Cinder and Wolf were shoved away from the docks and into a maze of corridors. Not knowing what else to do, Cinder tried to focus on where they were taking her. She counted her steps, creating a rudimentary map in her head and piecing it together with what she knew of the queen’s palace.
They were led to an elevator bank, flanked by more guards. There was a pause in which Aimery conversed with another thaumaturge, and though Cinder adjusted her audio interface, she could only pick up a few words—alpha and soldier at first. Then insurgence and RM-9 and cyborg.
Aimery gestured and they started pulling Wolf away, down a separate corridor.
“Wait,” said Cinder, panic flooding her veins. “Where are you taking him?”
Wolf growled and strained against his captors, but any fight was tempered beneath the mind control.
“Wolf! No!” Cinder stumbled forward, but arms held her back. The bindings burned against her wrists. “Wolf!”
It was for nothing. They turned a corner and Wolf was gone, leaving Cinder panting and shaking. She felt wetness on her right wrist where the cords had cut into the skin. She wasn’t so naïve to think she and Wolf could have made a successful stand against their enemies, but she hadn’t imagined being parted from him so soon. She might never see him again. She might never see any of them again.
As she was forced into the elevator, it occurred to Cinder that, for the first time since this had all begun, she was alone.
“I’m sorry we aren’t able to give you a private tour,” said Aimery, “but we’re rather preoccupied with wedding preparations. I’m sure you understand.”
The elevator doors shut and they began to descend. And descend. Cinder felt like she was being taken to her tomb.
When the doors opened again, she was prodded forward with a jab in her back. She was taken through a dim corridor, with rough walls and the smell of stale air and urine and bodies.

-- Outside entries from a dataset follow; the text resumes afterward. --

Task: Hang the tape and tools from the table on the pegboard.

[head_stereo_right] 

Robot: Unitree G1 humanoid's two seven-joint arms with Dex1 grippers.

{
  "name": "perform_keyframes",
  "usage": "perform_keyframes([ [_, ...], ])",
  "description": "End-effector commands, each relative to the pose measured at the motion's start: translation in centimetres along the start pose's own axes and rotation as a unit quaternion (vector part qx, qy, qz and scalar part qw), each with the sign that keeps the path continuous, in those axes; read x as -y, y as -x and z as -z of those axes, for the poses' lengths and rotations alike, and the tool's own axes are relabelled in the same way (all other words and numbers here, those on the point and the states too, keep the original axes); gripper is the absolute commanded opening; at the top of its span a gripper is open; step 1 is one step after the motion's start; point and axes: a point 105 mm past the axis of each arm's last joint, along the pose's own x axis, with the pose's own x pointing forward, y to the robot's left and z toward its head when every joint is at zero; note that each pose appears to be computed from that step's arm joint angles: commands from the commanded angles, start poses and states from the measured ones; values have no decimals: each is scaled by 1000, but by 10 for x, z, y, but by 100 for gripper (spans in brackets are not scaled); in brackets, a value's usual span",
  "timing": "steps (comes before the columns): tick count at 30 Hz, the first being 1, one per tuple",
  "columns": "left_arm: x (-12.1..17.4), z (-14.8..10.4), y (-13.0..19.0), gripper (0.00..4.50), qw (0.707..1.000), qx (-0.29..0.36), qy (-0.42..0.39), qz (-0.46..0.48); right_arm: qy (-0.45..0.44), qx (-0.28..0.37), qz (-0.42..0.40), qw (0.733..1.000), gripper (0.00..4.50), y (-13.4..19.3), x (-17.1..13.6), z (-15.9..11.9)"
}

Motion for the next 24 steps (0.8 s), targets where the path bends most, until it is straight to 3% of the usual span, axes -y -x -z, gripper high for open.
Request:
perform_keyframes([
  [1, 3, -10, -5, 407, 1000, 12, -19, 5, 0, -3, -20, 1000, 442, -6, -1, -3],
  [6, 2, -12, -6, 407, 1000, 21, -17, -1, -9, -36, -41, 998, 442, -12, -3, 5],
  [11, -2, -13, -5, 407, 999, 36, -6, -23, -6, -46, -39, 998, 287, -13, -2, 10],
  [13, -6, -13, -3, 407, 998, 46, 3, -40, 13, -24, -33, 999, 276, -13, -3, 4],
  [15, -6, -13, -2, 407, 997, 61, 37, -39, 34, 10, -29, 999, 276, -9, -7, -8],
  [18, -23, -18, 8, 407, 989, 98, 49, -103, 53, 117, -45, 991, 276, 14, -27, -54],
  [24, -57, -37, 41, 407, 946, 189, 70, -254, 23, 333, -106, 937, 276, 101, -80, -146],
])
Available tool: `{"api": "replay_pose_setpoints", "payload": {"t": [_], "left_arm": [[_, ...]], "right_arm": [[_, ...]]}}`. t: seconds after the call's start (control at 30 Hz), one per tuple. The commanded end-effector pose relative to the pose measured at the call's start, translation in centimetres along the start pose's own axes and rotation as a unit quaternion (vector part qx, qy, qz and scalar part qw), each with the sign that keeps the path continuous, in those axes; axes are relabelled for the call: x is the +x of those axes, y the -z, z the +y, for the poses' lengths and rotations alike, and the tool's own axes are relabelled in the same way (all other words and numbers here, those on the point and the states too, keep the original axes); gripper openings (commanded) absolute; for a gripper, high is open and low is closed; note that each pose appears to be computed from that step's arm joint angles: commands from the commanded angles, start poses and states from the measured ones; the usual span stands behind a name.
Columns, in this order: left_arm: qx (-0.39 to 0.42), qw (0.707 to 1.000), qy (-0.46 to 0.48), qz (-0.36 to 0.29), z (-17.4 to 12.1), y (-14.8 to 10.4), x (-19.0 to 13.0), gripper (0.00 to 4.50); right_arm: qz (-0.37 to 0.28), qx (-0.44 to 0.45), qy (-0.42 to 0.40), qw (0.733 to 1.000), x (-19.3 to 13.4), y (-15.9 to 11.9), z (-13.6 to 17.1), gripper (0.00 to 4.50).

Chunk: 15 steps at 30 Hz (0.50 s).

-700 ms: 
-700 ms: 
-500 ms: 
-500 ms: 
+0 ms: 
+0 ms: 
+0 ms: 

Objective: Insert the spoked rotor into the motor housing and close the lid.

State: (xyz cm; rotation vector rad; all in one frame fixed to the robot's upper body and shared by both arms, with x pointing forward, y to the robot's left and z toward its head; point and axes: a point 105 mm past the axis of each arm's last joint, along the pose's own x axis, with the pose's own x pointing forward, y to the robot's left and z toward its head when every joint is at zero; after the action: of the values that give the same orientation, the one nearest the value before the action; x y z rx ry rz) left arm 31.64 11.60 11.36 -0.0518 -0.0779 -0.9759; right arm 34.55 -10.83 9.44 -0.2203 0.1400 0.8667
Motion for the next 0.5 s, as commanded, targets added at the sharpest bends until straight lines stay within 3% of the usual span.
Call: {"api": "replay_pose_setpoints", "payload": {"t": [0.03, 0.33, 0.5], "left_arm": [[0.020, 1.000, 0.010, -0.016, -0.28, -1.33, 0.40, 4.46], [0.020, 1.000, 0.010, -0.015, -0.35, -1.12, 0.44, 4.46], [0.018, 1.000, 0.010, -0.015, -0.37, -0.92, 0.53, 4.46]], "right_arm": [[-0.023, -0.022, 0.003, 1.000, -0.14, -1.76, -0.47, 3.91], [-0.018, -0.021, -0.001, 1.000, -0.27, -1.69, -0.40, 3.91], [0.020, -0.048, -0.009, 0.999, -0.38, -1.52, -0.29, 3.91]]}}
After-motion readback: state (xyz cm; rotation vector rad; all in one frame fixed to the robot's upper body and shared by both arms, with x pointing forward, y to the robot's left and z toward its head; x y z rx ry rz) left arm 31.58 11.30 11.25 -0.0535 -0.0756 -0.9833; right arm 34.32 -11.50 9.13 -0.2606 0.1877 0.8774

Her nose wrinkled in disgust.
“I hope you’ll find your accommodations acceptable for such a distinguished guest as yourself,” Aimery continued, as if the scent didn’t bother him. “I understand you’re already accustomed to prison cells.”
“I wouldn’t say that,” said Cinder. “The last one could only hold me for a day.”
“This one will be much more suited to you, I’m sure.”
This prison of rocks and caves was nothing like the modern structure in New Beijing. This was dreary and suffocating, and worst of all, Cinder had no blueprint for it. She had no accurate map, no plan, no means of judging her location in relation to … well, anything.
They paused and there was the jangling of keys and the creak of ancient metal hinges. An old-fashioned padlock. How quaint.
If she could reach it from within the cell, she could have that picked in under thirty seconds.
The thought offered a twitch of hope, at least.
As the door opened, the smell intensified. Her lungs tried to expel the air as soon as they took it in.
“You will remain here until Her Majesty the Queen has time to see to your trial and execution,” said Aimery.
“Can’t wait,” Cinder muttered.
“Of course, you’ll want to use the time to get reacquainted.”
“Reacquainted?”
A guard cut away the bindings on her wrists and shoved her forward. Her shoulder hit the edge of the iron door as she stumbled into the cell, catching herself on a rough wall.
Someone whimpered and she froze. She wasn’t alone.
“Do enjoy your stay … Princess.”
The door slammed shut, the noise of it vibrating through Cinder’s bones. The cell was small with a high, barred window in the iron door that allowed just enough light from the hallway that she could make out a bucket on the floor. The source of the rank smell.
Two people were huddled together in the far corner.
Cinder gaped at them, willing her eyes to adjust. She turned on the built-in flashlight in her hand. The two figures shuddered and cowered behind their arms.
Recognition hit her like a right hook and she fell against the wall.